Exemption Clauses Flashcards
chapter 7
What are the two common law tests relating to exemption clauses?
Incorporation and construction. Incorporation determines if the clause is part of the contract, and construction relates to the meaning of the clause.
What are the three main ways a clause may be incorporated into a contract?
○ Signature, provided it is legible, not particularly onerous, not misrepresented, and reasonably drawn to the other party’s attention.
○ Reasonable notice, before or at the time of the contract, considering the contractual nature of the document, how onerous the term is, legibility, position of the clause, and timing.
○ Previous consistent course of dealing, meaning a lot of dealings on exactly the same terms
What is the ‘contra proferentem’ rule?
If there is ambiguity or uncertainty about the meaning of a clause, the courts will construe the clause against the person seeking to rely on it. The idea is that the defendant should be liable for performance unless the contract clearly states otherwise.
What are the two main statutes that govern limitation and exclusion clauses?
The Unfair Contract Terms Act (UCTA) 1977 and the Consumer Rights Act (CRA) 2015. UCTA 1977 governs business-to-business contracts, and CRA 2015 governs business-to-consumer contracts.
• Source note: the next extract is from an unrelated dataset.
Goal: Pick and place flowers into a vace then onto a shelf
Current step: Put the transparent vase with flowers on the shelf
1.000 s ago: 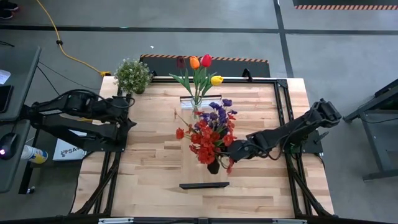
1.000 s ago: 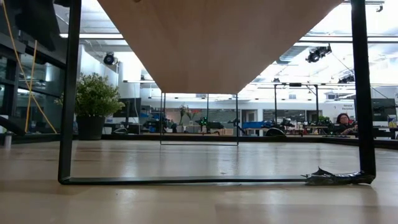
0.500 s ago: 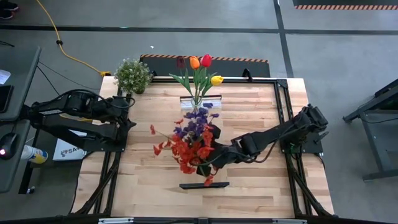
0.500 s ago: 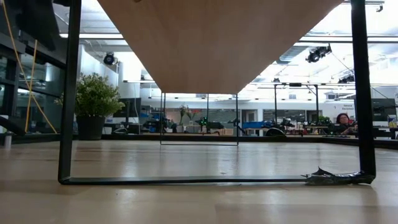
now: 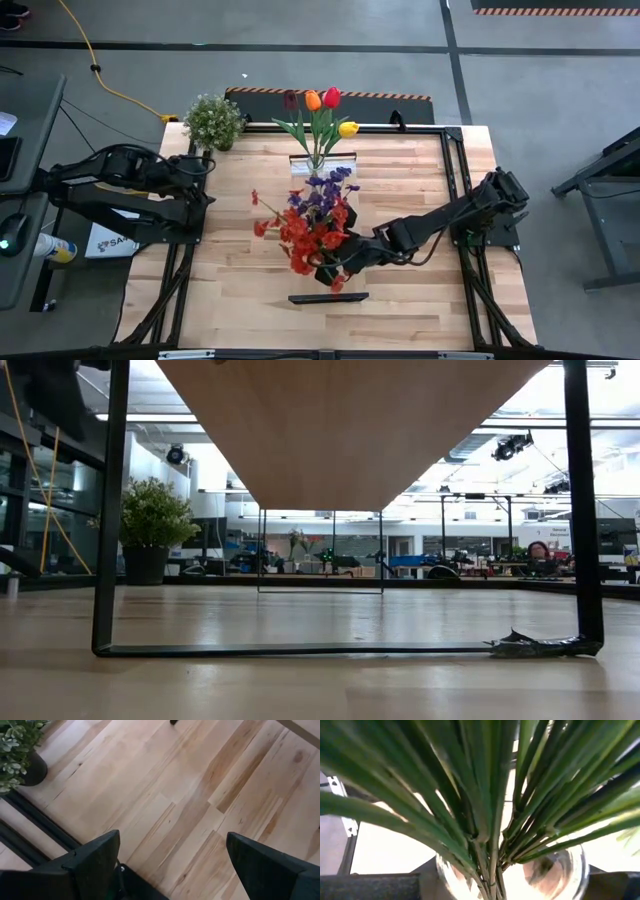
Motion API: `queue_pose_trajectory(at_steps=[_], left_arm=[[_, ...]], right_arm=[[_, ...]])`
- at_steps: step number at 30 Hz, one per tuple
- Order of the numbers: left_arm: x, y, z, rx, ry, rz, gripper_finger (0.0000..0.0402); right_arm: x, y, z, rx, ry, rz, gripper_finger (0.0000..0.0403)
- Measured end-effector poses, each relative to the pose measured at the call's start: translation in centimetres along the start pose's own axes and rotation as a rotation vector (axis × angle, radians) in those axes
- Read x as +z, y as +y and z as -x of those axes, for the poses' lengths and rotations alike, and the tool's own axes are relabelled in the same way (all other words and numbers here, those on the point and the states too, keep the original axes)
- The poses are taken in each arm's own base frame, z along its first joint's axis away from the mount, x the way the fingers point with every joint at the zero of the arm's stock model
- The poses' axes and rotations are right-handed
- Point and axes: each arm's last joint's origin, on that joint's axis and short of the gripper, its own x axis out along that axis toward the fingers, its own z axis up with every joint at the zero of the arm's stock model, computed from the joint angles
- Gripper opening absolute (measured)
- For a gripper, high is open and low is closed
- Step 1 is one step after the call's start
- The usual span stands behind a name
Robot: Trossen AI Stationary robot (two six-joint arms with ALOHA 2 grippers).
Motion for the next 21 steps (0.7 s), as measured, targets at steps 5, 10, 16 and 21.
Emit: queue_pose_trajectory(at_steps=[5, 10, 16, 21], left_arm=[[-0.32, 0.32, 0.24, -0.001, -0.005, 0.004, 0.0397], [-0.61, 0.64, 0.54, -0.012, -0.022, 0.009, 0.0397], [-0.80, 0.84, 0.74, -0.021, -0.035, 0.014, 0.0397], [-0.81, 0.86, 0.75, -0.019, -0.036, 0.014, 0.0397]], right_arm=[[0.00, -0.09, 0.12, -0.006, 0.004, 0.006, 0.0160], [-0.05, -0.14, 0.17, -0.008, 0.011, 0.019, 0.0162], [-0.07, -0.13, 0.17, -0.004, 0.014, 0.039, 0.0163], [0.05, -0.40, 0.00, 0.023, 0.033, 0.039, 0.0164]])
What are the three potential results of applying UCTA 1977 to an exemption clause?
○ It prevents the defendant from excluding or restricting their liability.
○ It has no effect on the term, and the defendant can rely on the term.
○ It subjects the term to a ‘requirement of reasonableness’, meaning the defendant can only rely on the term if it is reasonable.
In what situations does the ‘reasonableness test’ apply under UCTA 1977?
○ Loss or damage caused by negligence (excluding death/personal injury).
○ Breach of statutory implied terms relating to goods (description, quality, and fitness for purpose).
○ Breach of an express term in standard written terms.
What are some factors a court considers when assessing reasonableness under UCTA 1977?
The relative strength of bargaining positions, any inducement to agree to the clause, whether the customer knew about the clause, and whether compliance with a condition was practicable. The court should consider all relevant factors.
What does the CRA 2015 say about excluding liability for breaches of implied terms?
In business-to-consumer contracts, a trader cannot exclude or restrict liability for breaches of the key terms implied into contracts for the sale and supply of goods and services. These implied terms are effectively ‘consumer rights’. For example, liability for goods not being of satisfactory quality, fit for purpose, or as described cannot be excluded. Similarly, liability for not performing services with reasonable care and skill cannot be excluded.
Can an exemption clause protect a third party?
Generally, no, due to the privity rule, but a major exception is the Contracts (Rights of Third Parties) Act 1999 (C(RTP)A 1999). If a third party is named or identified as a member of a class in an exemption clause, they can rely on it.